Released: 2017, Nuclear Blast Records
Reviewer: Metal-Rules.com UK Team
It's quite a heady mix is sludge, black metal and punk, isn't it? Three of rock music's most extreme subgenres all combined into one would make for one hell of a racket and require an expert touch in order for it all to maintain coherence. Handily MANTAR are more than adept at it with two albums under their belt already, so the quality demonstrated on “The Spell” should come as no surprise.
What is a surprise, however, is the timing of its release. Their previous album “Ode To The Flame” only reared its grotesque head in the spring of last year – so why so soon releasing an EP? It begs the question of whether this serves as a teaser for a new album (as atmospheric death metallers FALLUJAH did with their “Nomadic EP”), or a trio of B-side-like tracks? Of course, there's no template for release order or timings, but it comes across more than a little intriguing.
Opener “Pest Crusade” bounces with a groove seldom seen in the aforementioned genres, owing far more to groove metal than anything else, with Klänhardt's vocals carrying the track along with a hoarse yell that can only be soothed with several lozenges and Lemsip. Disappointingly, though, it never really emerges from second gear thereafter. It might encourage the moshers in the pit to move or to headbang, but it rather trudges along. After acknowledging that, that's the jist of “The Spell”.
“Age Of The Vril” and the title track are certainly interesting listens, with the latter leaning further towards the black metal influence with its suffocating atmosphere. But the flat tempo and simplistic nature doesn't lend itself to mental retention.
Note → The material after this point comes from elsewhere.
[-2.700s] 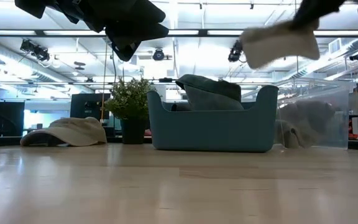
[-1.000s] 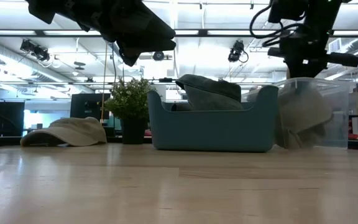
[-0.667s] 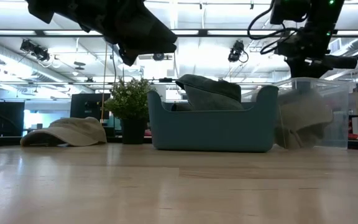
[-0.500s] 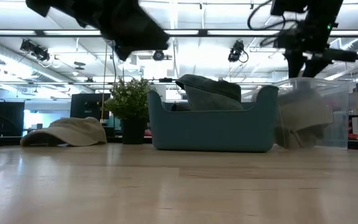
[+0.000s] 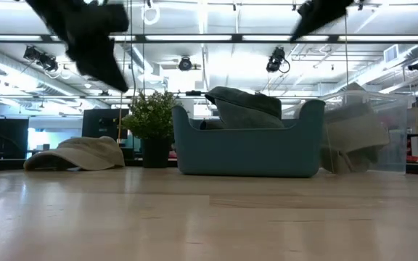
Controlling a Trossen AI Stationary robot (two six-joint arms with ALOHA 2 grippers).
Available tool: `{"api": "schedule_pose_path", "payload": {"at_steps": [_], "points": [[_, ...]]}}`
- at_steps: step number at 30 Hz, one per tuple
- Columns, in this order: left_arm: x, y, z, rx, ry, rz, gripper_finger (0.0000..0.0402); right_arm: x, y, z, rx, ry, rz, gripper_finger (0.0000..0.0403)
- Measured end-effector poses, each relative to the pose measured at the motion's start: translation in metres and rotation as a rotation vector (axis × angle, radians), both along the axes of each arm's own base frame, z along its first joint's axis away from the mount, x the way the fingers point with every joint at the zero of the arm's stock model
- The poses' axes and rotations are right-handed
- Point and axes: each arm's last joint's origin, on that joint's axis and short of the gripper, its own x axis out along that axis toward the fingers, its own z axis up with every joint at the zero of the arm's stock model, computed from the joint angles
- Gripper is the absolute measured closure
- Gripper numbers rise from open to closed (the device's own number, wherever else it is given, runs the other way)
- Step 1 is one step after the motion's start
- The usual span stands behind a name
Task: Pick & Place hat
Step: Put the brown cap into the transparent bin
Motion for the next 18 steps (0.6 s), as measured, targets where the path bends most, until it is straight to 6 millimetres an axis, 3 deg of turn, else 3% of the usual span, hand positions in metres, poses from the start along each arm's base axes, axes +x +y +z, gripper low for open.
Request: {"api": "schedule_pose_path", "payload": {"at_steps": [7,13,18], "points": [[-0.018,0.044,-0.010,0.060,0.116,0.430,0.0282,0.024,0.012,0.008,0.169,-0.207,0.017,0.0229],[-0.029,0.088,-0.010,0.062,0.153,0.649,0.0282,0.046,0.014,-0.012,0.147,-0.126,0.035,0.0229],[-0.038,0.116,-0.014,-0.039,0.169,0.747,0.0282,0.064,0.015,-0.035,0.141,-0.027,0.030,0.0229]]}}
Whilst the combination of those three genres works great, it seems to blend them far too finely. You do want a cohesive soup, but the chunky stuff with morsels to get your teeth stuck into is and will always be the winner. The homogeneity contributes largely to the pedestrian approach, sadly.
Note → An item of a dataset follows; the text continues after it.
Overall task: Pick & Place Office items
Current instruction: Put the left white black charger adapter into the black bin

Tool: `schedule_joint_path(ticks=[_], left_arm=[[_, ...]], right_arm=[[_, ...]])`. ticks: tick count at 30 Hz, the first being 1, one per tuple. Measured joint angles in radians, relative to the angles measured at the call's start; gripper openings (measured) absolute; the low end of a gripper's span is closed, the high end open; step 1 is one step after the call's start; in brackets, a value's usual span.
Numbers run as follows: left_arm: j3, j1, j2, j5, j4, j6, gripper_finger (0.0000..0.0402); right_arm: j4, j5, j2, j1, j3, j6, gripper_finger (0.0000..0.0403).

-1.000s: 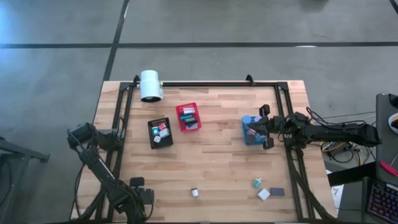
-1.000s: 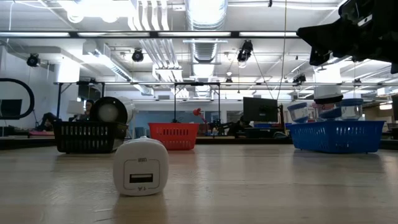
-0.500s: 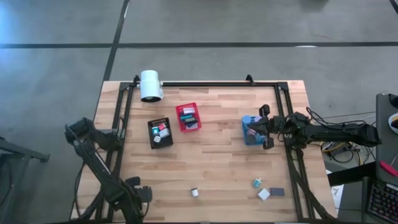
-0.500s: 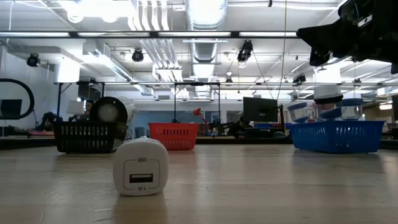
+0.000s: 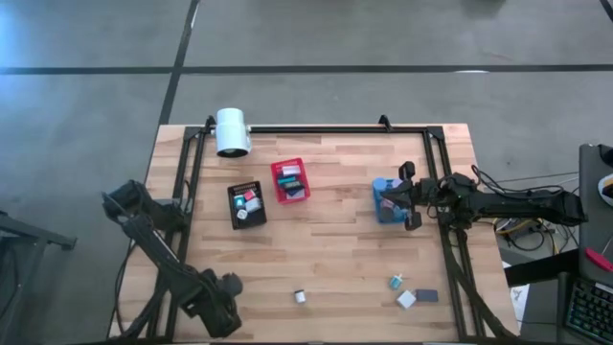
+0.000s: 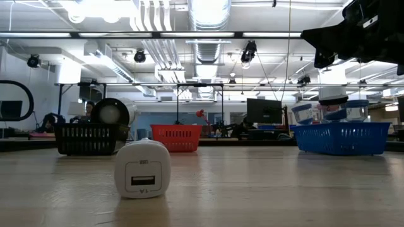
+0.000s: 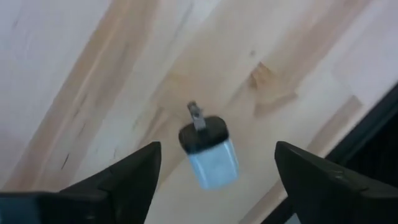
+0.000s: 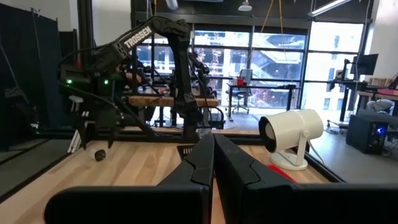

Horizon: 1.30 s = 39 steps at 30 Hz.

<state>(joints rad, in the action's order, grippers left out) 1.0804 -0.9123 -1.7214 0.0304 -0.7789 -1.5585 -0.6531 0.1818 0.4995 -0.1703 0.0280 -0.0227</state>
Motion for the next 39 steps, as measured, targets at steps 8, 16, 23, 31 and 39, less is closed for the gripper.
schedule_joint_path(ticks=[8, 16, 23, 31, 39], left_arm=[[-0.042, 0.015, -0.002, 0.067, 0.013, -0.018, 0.0316], [-0.075, 0.018, -0.002, 0.072, 0.045, -0.025, 0.0313], [-0.091, 0.021, -0.002, 0.067, 0.075, -0.015, 0.0275], [-0.129, 0.032, -0.002, 0.115, 0.165, 0.046, 0.013], [-0.132, 0.131, 0.075, 0.102, 0.167, 0.267, 0.0128]], right_arm=[[-0.011, 0.0, 0.0, 0.0, 0.0, 0.009, 0.0008], [-0.011, -0.001, 0.0, 0.0, 0.0, 0.015, 0.0008], [-0.011, -0.002, 0.0, 0.0, 0.0, 0.018, 0.0008], [-0.01, -0.002, 0.0, 0.0, 0.0, 0.018, 0.0008], [-0.009, -0.002, 0.0, 0.0, 0.0, -0.001, 0.0008]])
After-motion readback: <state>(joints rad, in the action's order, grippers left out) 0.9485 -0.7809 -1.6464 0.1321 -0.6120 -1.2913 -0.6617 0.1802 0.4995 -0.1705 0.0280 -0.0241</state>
“The Spell” is not a bad EP, let's make that clear. The grooves and vocals hit all the right notes, whilst the production leans slightly more towards the crusty, raw edge of the spectrum that retains that little bit of aural intrigue. It's just that it feels rather like a stop-gap; we're waiting for bigger things down the road. MANTAR fans will get a kick out of it, certainly, but one gets the impression that the future release afterwards will be the kicker. Listen for a spell and see for yourself.